- **PROBLEM STATEMENT**
Copy each line of the records below, from the first through the one that contains "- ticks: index", exactly as written.
(Beginning of DATASET CONTENT)
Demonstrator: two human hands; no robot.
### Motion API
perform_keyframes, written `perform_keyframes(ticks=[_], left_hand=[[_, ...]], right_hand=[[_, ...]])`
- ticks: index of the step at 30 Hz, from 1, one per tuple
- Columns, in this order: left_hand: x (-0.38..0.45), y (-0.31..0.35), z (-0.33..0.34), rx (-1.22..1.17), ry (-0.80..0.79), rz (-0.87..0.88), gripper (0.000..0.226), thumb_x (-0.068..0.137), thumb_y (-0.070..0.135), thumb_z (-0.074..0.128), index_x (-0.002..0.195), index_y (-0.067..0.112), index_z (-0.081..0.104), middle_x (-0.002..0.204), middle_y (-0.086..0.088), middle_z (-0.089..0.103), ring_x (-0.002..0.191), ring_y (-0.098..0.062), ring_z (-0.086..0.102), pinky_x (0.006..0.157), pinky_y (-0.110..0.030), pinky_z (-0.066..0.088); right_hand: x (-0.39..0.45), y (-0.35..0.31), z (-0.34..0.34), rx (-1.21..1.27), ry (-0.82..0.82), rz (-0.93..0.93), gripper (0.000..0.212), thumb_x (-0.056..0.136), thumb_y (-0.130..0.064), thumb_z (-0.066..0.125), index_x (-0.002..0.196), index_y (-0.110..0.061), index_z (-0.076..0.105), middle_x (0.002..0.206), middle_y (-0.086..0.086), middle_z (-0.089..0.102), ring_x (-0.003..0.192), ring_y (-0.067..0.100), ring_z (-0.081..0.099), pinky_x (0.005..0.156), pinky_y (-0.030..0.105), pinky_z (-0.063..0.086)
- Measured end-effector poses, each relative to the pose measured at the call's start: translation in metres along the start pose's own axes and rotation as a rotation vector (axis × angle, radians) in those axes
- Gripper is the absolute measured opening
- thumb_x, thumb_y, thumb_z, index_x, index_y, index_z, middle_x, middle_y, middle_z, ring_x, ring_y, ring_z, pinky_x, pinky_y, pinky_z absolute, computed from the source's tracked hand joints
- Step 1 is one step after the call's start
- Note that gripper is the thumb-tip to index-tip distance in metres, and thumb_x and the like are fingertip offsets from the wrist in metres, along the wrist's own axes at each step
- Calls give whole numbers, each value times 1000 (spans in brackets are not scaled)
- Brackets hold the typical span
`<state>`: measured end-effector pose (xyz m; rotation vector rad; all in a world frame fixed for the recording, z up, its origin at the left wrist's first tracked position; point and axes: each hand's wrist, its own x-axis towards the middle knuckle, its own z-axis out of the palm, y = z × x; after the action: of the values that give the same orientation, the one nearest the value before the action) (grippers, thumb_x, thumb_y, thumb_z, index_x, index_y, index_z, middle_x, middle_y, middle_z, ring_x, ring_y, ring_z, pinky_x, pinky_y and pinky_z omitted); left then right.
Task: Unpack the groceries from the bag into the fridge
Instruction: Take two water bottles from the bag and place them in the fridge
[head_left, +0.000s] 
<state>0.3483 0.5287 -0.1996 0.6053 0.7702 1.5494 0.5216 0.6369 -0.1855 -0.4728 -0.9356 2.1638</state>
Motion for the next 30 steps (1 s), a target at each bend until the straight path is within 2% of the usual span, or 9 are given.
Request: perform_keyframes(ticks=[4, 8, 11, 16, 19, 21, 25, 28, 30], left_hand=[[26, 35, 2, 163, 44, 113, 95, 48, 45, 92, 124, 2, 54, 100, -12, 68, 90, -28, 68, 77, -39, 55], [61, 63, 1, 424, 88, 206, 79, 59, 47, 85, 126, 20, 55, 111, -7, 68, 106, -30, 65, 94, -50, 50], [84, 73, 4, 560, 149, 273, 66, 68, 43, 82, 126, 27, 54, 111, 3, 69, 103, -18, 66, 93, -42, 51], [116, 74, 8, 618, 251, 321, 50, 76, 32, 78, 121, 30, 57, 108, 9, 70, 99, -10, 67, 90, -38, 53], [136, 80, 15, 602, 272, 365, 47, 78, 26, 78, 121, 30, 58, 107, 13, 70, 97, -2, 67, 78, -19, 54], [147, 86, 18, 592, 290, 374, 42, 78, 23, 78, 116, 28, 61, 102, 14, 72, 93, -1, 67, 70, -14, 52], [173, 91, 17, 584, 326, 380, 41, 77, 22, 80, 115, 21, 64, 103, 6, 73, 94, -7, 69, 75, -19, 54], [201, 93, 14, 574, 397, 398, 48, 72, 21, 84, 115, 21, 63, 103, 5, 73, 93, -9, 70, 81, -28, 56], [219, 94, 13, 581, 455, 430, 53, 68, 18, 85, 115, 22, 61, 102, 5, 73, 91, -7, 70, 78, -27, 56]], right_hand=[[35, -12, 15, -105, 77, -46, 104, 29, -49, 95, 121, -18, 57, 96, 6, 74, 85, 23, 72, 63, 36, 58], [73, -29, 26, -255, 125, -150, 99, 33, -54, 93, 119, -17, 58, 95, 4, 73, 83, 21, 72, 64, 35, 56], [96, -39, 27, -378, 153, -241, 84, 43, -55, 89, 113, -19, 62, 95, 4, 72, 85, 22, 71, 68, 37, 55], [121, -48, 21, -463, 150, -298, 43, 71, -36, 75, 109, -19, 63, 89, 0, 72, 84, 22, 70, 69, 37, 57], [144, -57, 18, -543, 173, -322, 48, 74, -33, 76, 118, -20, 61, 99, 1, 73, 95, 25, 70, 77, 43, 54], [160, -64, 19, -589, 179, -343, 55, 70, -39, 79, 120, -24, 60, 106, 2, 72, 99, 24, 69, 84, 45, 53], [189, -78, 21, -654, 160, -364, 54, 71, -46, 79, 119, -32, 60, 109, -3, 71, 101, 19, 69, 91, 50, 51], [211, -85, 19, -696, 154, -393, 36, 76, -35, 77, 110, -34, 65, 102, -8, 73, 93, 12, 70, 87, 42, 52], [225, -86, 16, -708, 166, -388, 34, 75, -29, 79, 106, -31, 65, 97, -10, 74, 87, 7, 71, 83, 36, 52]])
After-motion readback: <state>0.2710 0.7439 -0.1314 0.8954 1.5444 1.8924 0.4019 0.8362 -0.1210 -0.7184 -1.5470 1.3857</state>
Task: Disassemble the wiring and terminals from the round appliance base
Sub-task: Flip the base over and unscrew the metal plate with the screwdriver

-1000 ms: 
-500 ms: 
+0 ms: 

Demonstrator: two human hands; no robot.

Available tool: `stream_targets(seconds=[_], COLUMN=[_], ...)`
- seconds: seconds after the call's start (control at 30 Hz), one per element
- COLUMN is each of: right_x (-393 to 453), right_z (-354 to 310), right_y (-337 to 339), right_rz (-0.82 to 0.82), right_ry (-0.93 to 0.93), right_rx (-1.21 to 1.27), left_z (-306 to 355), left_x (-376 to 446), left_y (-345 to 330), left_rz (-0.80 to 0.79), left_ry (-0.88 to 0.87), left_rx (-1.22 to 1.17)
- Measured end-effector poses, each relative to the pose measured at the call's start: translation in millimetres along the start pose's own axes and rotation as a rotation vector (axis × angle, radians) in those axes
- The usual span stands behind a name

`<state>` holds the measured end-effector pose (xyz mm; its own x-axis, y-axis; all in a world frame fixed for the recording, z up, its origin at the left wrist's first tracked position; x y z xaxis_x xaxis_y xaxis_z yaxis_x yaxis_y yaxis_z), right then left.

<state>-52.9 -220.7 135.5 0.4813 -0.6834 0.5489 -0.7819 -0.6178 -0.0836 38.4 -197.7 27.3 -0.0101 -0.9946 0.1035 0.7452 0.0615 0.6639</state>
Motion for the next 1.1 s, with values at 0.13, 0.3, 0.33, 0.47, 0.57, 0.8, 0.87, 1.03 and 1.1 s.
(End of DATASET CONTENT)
- **RESPONSE FOR THIS EXERCISE**
Demonstrator: two human hands; no robot.
### Motion API
perform_keyframes, written `perform_keyframes(ticks=[_], left_hand=[[_, ...]], right_hand=[[_, ...]])`
- ticks: index of the step at 30 Hz, from 1, one per tuple

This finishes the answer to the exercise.